| Problem to work on |
Type the records out again in full, exactly.

| Entries shown |
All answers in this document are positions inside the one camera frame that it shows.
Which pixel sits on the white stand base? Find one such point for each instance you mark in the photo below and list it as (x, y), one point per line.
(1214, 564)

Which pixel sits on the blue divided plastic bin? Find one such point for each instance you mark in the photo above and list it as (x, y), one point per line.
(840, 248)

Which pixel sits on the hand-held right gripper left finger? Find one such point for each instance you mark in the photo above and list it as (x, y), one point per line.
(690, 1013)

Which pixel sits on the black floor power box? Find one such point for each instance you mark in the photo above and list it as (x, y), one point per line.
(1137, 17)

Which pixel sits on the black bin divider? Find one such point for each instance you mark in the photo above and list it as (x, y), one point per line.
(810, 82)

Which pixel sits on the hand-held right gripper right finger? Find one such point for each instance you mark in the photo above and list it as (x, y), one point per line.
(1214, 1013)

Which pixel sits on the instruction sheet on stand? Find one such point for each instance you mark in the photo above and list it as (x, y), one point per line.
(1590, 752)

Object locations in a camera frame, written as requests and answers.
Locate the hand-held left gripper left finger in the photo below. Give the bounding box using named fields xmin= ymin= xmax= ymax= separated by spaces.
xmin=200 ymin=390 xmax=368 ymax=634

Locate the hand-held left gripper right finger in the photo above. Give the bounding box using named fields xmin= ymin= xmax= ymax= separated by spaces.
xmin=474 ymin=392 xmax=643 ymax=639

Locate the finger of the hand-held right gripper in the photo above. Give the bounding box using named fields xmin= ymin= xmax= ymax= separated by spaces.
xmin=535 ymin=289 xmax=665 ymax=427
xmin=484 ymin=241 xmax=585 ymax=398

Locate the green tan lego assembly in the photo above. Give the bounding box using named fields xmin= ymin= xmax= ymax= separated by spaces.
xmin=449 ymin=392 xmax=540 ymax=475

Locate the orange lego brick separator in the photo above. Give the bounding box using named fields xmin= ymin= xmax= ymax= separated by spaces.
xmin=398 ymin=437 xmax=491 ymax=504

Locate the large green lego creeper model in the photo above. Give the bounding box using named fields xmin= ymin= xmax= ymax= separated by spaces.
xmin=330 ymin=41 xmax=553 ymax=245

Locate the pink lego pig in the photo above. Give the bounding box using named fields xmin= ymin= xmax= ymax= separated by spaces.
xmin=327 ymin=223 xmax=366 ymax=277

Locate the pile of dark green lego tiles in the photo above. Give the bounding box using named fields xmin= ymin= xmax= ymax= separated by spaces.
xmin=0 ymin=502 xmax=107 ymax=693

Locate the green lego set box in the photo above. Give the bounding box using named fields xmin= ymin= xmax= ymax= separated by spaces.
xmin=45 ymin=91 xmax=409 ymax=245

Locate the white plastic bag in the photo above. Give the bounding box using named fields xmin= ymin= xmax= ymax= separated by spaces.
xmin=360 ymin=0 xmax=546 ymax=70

| Answer section |
All answers in this document are positions inside the one camera frame that it shows.
Which pixel sits on the white stand base? Find one such point for each instance you mark in the photo below and list it as (x, y), one point per line.
(1214, 564)

Which pixel sits on the blue divided plastic bin? Find one such point for each instance you mark in the photo above and list it as (x, y), one point per line.
(840, 248)

Which pixel sits on the hand-held right gripper left finger? Find one such point for each instance you mark in the photo above and list it as (x, y), one point per line.
(690, 1013)

Which pixel sits on the black floor power box? Find one such point for each instance you mark in the photo above and list it as (x, y), one point per line.
(1137, 17)

Which pixel sits on the black bin divider? Find one such point for each instance you mark in the photo above and list it as (x, y), one point per line.
(810, 82)

Which pixel sits on the hand-held right gripper right finger? Find one such point for each instance you mark in the photo above and list it as (x, y), one point per line.
(1214, 1013)

Which pixel sits on the instruction sheet on stand? Find one such point for each instance you mark in the photo above and list it as (x, y), one point per line.
(1590, 752)

Object locations in a camera frame, written as requests and answers.
Locate the hand-held left gripper left finger in the photo below. Give the bounding box using named fields xmin= ymin= xmax= ymax= separated by spaces.
xmin=200 ymin=390 xmax=368 ymax=634

Locate the hand-held left gripper right finger in the photo above. Give the bounding box using named fields xmin= ymin= xmax= ymax= separated by spaces.
xmin=474 ymin=392 xmax=643 ymax=639

Locate the finger of the hand-held right gripper in the photo above. Give the bounding box using named fields xmin= ymin= xmax= ymax= separated by spaces.
xmin=535 ymin=289 xmax=665 ymax=427
xmin=484 ymin=241 xmax=585 ymax=398

Locate the green tan lego assembly in the photo above. Give the bounding box using named fields xmin= ymin= xmax= ymax= separated by spaces.
xmin=449 ymin=392 xmax=540 ymax=475

Locate the orange lego brick separator in the photo above. Give the bounding box using named fields xmin= ymin= xmax= ymax= separated by spaces.
xmin=398 ymin=437 xmax=491 ymax=504

Locate the large green lego creeper model in the photo above. Give the bounding box using named fields xmin= ymin= xmax= ymax= separated by spaces.
xmin=330 ymin=41 xmax=553 ymax=245

Locate the pink lego pig in the photo above. Give the bounding box using named fields xmin= ymin= xmax= ymax= separated by spaces.
xmin=327 ymin=223 xmax=366 ymax=277

Locate the pile of dark green lego tiles in the photo above. Give the bounding box using named fields xmin= ymin= xmax= ymax= separated by spaces.
xmin=0 ymin=502 xmax=107 ymax=693

Locate the green lego set box in the photo above. Give the bounding box using named fields xmin= ymin= xmax= ymax= separated by spaces.
xmin=45 ymin=91 xmax=409 ymax=245

Locate the white plastic bag in the photo above. Give the bounding box using named fields xmin= ymin= xmax= ymax= separated by spaces.
xmin=360 ymin=0 xmax=546 ymax=70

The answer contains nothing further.